周桃嘀咕着走开了,声音虽小刘一刀还是听见她说的话了:“要不是你拦着,我早都出发了。”
这时密捕袁介中父子的人回来了。
“科长,人带回来了,这个袁介中在回来路上就撂了,说跟他儿子无关,徐宝茹找的是他,糖葫芦也是他给卢大勇的。”
“先把他们带进去,分开关着。”
顾平安上了个厕所回来,刘科问:“袁介中父子都带回来了,咱们同志说这个袁介中在路上就撂了,事情都全揽在自己身上了,先审哪个?”
“哦,袁成业呢?一句话没说?”
刘科也反应了过来,这可不是一个当儿子的态度:“嗯,这个袁成业有问题啊,那就从他先开始?”
“嗯,沈阳铁西分局那边还没消息?”
“没有,我们局长已经联系沈阳市局了。”
说着话的同时,两人到了审讯室,这次是刘科审讯,顾平安记录的同时观察。
“姓名。”
“袁,袁成业。”
一套程序走完,袁成业回答愈发结巴,神情慌张。
“你爹今年这么大年龄了,你还要把他裹进来吗?你良心何安?本来只是一个简单的下泻药案子,连投毒都算不上,你非要寒了他老人家的心吗?”
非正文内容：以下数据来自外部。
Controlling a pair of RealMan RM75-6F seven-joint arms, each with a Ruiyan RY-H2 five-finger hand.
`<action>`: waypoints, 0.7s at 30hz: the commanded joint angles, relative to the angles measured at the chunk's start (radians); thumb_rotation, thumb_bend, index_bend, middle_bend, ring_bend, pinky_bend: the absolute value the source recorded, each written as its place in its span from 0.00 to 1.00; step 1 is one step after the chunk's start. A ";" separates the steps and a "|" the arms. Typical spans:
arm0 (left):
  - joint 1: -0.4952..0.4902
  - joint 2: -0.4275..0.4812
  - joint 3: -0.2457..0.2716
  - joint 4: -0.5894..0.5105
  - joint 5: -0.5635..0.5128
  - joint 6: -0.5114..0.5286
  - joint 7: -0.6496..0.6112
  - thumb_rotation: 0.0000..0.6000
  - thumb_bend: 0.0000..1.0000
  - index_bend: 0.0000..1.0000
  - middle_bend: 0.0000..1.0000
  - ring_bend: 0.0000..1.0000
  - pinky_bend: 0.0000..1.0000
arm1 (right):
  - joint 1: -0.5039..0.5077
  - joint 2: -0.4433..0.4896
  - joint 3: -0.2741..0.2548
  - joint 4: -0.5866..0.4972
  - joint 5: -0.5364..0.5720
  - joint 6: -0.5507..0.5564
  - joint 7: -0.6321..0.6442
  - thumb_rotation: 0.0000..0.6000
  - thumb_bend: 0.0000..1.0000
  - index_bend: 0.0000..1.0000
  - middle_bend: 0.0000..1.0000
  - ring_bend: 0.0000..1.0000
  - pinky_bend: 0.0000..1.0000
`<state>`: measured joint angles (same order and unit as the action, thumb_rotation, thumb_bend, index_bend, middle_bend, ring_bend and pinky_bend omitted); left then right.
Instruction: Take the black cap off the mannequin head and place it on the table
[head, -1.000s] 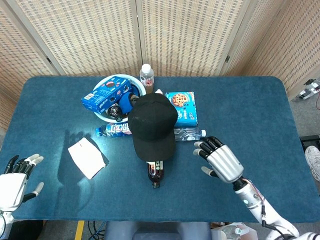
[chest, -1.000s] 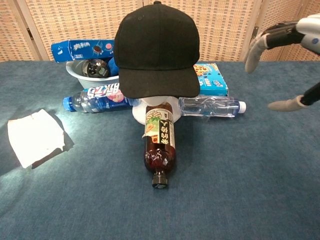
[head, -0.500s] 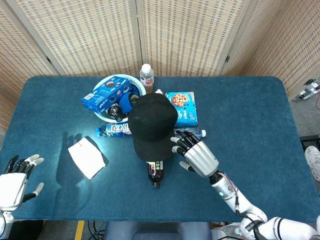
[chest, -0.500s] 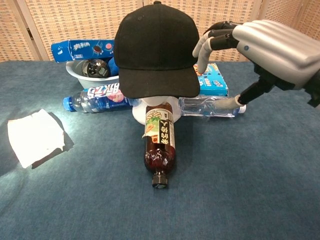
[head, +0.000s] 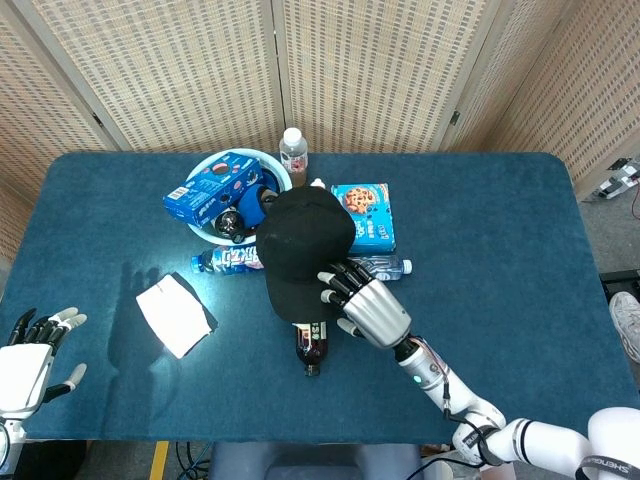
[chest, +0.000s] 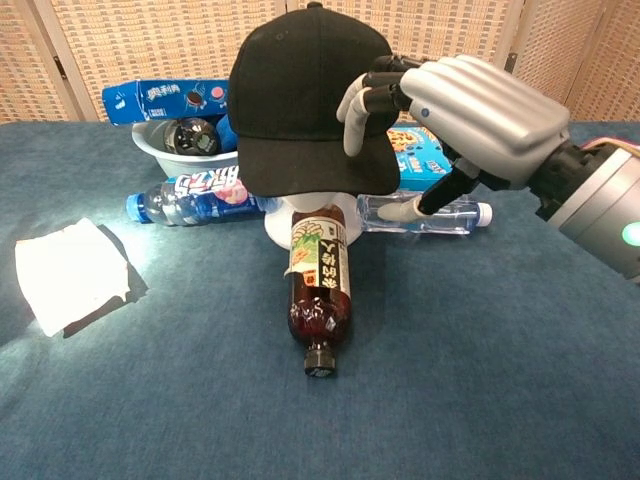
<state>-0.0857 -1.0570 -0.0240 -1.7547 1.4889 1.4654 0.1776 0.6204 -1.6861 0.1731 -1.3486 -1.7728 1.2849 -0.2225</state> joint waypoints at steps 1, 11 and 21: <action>-0.001 0.000 -0.001 0.002 -0.001 -0.002 -0.004 1.00 0.24 0.24 0.18 0.17 0.03 | 0.018 -0.026 0.005 0.033 -0.005 0.015 0.012 1.00 0.03 0.46 0.27 0.12 0.23; -0.006 0.004 0.000 0.004 0.000 -0.008 -0.016 1.00 0.24 0.24 0.18 0.17 0.03 | 0.066 -0.090 0.017 0.127 -0.015 0.068 0.064 1.00 0.17 0.47 0.27 0.12 0.23; -0.011 0.003 -0.001 0.012 -0.008 -0.020 -0.025 1.00 0.24 0.24 0.18 0.17 0.03 | 0.094 -0.111 0.023 0.175 -0.012 0.110 0.100 1.00 0.43 0.52 0.31 0.13 0.23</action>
<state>-0.0969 -1.0541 -0.0253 -1.7434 1.4815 1.4455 0.1523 0.7120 -1.7945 0.1944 -1.1763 -1.7848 1.3920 -0.1255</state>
说到这儿刘科起身仔细打量着袁成业:“还是说你做的不止这些事?说!有没有参与杀人。”
“杀,杀人?我没有啊,我就是照着徐宝茹的吩咐做的,糖葫芦也是她给我的,然后让我爹给大勇送去,我爹他都不知道糖葫芦有问题。”
“她是怎么和你说的,你就没问原因?”
“我欠了别人些钱,年底那段时间人家催的急,我没办法,本想到徐领导家找以前的司机借钱呢,没想到换了人了,然后就碰上了徐宝茹,她愿意借给我,不过得让我帮她个忙。”